From upholstery to engine work, Smith taps his own self-taught mechanical skills, along with a rotating team of fellow Model A restoration expert/ volunteers, who enthusiastically pass their knowledge on to teens working hands-on through rust, sweat, and happy tears. The club’s 25 members—all 9th through 12th graders—have delivered a fully restored Model A for raffle every year, on average. Tickets sell for $100 each. All money raised goes to provide seed funding for the next year’s project.

“The club’s restoration efforts are very serious,” Smith says with pride. “Last year’s 1928 Model A Phaeton was a perfect example. It came all the way from the East Coast. Our kids not only put the body and fender work together, they restored it to the point that it looked like it just rolled off the showroom floor.”

Only six years since the club’s founding, Smith says the experience and mentorship have already inspired a number of high schoolers to get into auto body repair. Restoration seminars and field trips developed through a partnership with Pasadena City College have helped funnel interested students into the college’s auto tech curriculum, as well. No one has yet offered to buy one of the Model As owned by an aging member of the Santa Anita’s A’s.

“Maybe someday,” Smith says with a laugh. The original, and some might say “self-serving,” desire that drove him and his fellow club members to start reaching out to the next generation has been replaced by all the other great things that come with teaching the art of restoring an old vehicle.

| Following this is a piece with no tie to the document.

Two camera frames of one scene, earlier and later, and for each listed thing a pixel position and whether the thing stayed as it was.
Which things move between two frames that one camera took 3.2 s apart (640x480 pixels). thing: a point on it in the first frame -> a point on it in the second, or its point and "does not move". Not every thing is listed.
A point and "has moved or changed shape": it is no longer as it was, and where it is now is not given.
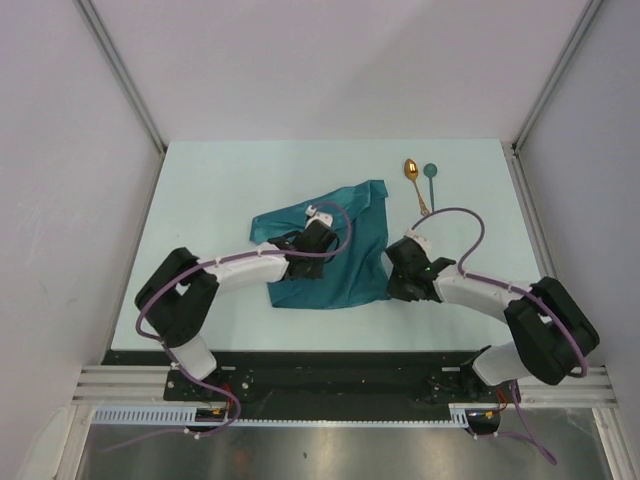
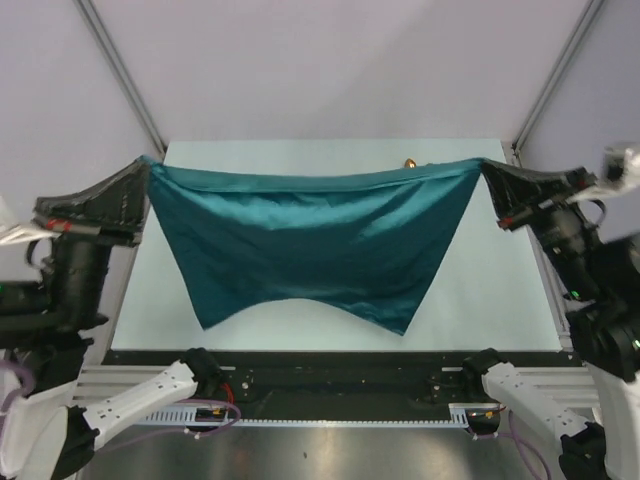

“Kids in the club not only learn to be part of a team and an organization, but they also realize that they could not restore a vehicle on their own. They work on the transmission, the undercarriage, the braking system—they learn that it takes various individuals working together and learning skills to make it all happen. They’re fortunate to be doing things that other kids in the Pasadena school district will never see or come close to. And we’re very proud of that.”